[CI] Add design document for post submit testing (#512)

boomanaiden154 · web-flow · commit 651c1f3bb419 · 2025-09-03T11:50:25.000-07:00
This patch adds the design document outlining how we plan on
implementing post submit testing for the premerge configuration along
with the motivation and alternatives considered.
diff --git a/premerge/post-submit-testing.md b/premerge/post-submit-testing.md
@@ -0,0 +1,203 @@
+# Post Submit Testing
+
+## Introduction
+
+While this infrastructure is focused on premerge testing, it is also important
+to make sure that the specific configuration we are testing is tested post
+commit as well. This document outlines the motivation for the need to test this
+configuration post commit, how we plan on implementing this to ensure we get
+fast feedback scalably, and why we are utilizing this design over others.
+
+## Background/Motivation
+
+LLVM has two types of testing upstream: premerge and postcommit. The premerge
+testing is performed using Github Actions every time a pull request (PR) is
+updated before it is merged. Premerge testing is performed using this
+infrastructure (specifically the `./premerge` folder in llvm-zorg). Landing a PR
+consists of squashing the changes into a single commit and adding that commit to
+the `main` branch in the LLVM monorepo. We care specifically about the state of
+the `main` branch because it is what the community considers to be the canonical
+tree. Currently, commits can also be added to the `main` branch by directly
+pushing to the main branch. Commits pushed directly to `main` are not tested
+through the premerge pipeline as they skip the PR merge process. After a new
+commit lands in the `main` branch, postcommit testing is performed. Most
+postcommit testing is performed through the Buildbot infrastructure. The main
+Buildbot instance for LLVM has a web instance hosted at
+[lab.llvm.org](https://lab.llvm.org/buildbot/#/builders). When a new commit
+lands in `main` the Buildbot instance (sometimes referred to as the Buildbot
+master) will trigger many different builds, base on the configurations
+defined in the llvm-zorg repository under the `buildbot/` folder. These
+configurations are run on Buildbot workers that are hosted by the community.
+Some builders build too slowly to keep up with the pace of commits to `main`,
+so test batches of commits. This often results in a large number of
+erroneous notifications due to the list of possible culprits for a breakage
+being more than a single commit.
+
+For premerge testing, we do not want to notify LLVM developers about failures
+already happening in `main` irrelevant to their changes. This requires knowing
+the state of `main` at the time the premerge testing for a PR was started. We
+also want information on the current state of `main` to empower the community
+with information that they need to revert or forward-fix problematic commits.
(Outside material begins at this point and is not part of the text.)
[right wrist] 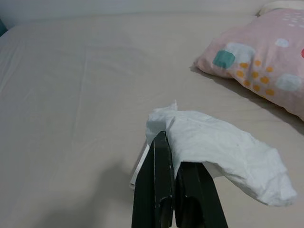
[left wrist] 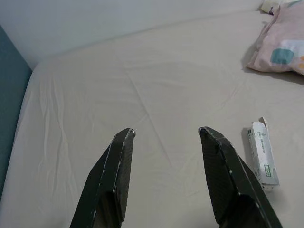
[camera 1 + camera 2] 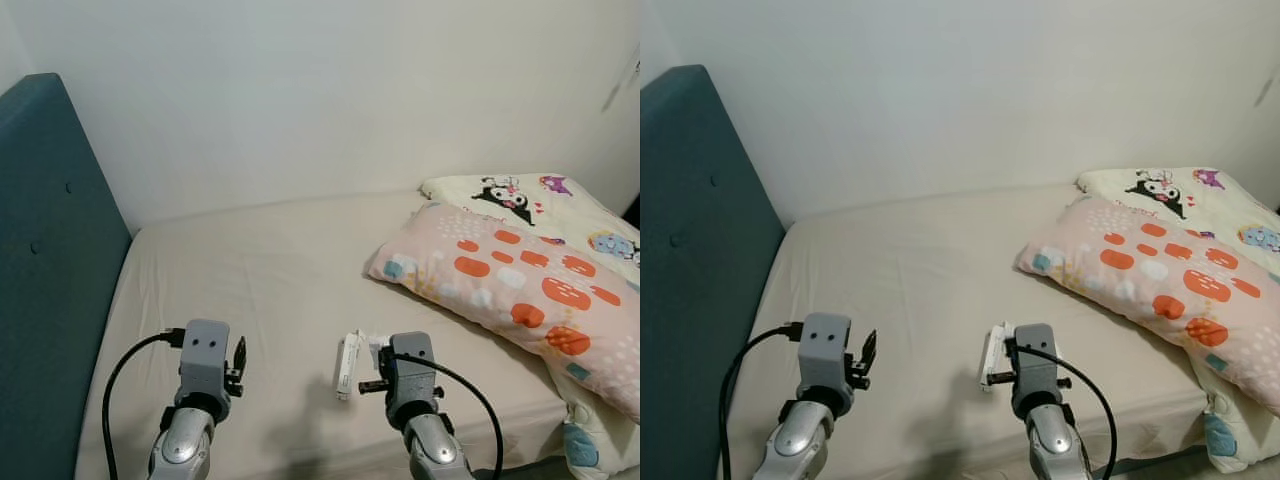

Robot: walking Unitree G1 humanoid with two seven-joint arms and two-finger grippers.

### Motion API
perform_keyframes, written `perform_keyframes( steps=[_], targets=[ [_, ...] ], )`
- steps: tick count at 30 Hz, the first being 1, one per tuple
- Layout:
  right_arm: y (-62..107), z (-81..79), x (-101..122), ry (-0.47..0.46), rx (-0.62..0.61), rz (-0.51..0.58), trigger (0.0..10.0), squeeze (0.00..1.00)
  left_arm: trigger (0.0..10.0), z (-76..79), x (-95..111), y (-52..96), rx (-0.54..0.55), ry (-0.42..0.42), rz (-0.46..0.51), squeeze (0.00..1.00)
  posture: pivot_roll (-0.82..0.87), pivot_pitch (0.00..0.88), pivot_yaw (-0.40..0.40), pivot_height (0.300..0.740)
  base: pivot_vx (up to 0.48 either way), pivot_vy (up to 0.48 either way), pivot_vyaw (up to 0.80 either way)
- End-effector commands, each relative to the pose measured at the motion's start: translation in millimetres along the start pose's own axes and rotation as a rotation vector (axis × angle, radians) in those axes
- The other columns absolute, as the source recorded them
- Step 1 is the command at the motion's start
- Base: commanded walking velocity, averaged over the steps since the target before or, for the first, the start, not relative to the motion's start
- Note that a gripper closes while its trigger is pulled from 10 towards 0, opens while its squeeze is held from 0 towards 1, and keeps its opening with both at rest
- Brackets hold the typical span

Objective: Clean up the room

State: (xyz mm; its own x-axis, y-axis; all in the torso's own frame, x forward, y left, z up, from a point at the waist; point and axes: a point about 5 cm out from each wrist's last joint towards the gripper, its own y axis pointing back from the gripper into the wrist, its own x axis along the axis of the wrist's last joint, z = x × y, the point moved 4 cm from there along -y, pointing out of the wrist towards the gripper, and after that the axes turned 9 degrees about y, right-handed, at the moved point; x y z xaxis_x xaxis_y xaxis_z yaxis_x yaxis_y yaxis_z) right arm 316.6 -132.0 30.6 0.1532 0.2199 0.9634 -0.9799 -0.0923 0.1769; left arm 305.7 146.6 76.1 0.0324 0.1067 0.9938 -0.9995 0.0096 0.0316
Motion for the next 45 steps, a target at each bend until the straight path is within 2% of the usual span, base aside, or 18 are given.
perform_keyframes(
  steps=[1,8,45],
  targets=[
    [0.2,1.1,-0.5,-0.008,-0.005,0.001,10.0,0.0,10.0,-0.8,2.2,0.9,-0.003,-0.002,0.012,0.0,0.0,0.087,-0.031,0.74,0.0,0.0,0.0],
    [0.2,0.8,0.1,-0.001,-0.001,0.004,10.0,0.0,10.0,-0.6,2.3,0.9,-0.003,-0.007,0.014,0.0,0.0,0.088,-0.033,0.74,0.0,0.0,-0.08],
    [-1.4,-4.5,2.3,-0.005,0.031,0.005,10.0,0.0,10.0,-2.7,4.4,2.9,0.006,-0.038,0.028,0.0,0.0,0.09,-0.04,0.74,0.0,0.0,-0.8]
  ],
)
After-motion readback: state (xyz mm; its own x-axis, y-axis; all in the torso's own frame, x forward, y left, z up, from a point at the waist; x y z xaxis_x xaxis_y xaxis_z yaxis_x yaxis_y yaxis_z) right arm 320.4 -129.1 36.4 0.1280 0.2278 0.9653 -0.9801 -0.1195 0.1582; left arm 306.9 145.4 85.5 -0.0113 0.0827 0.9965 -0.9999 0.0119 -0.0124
+Problematic commits can occur without being caught by the premerge system due to
+someone directly pushing a commit to `main`, or if multiple PRs become
+problematic only when combined. This means we need to test the premerge
+configuration postcommit as well so that we can determine the state of `main`
+(in terms of whether the build passed/failed and what tests failed, if any) at
+any given point in time. We can use this data to implement a "premerge advisor"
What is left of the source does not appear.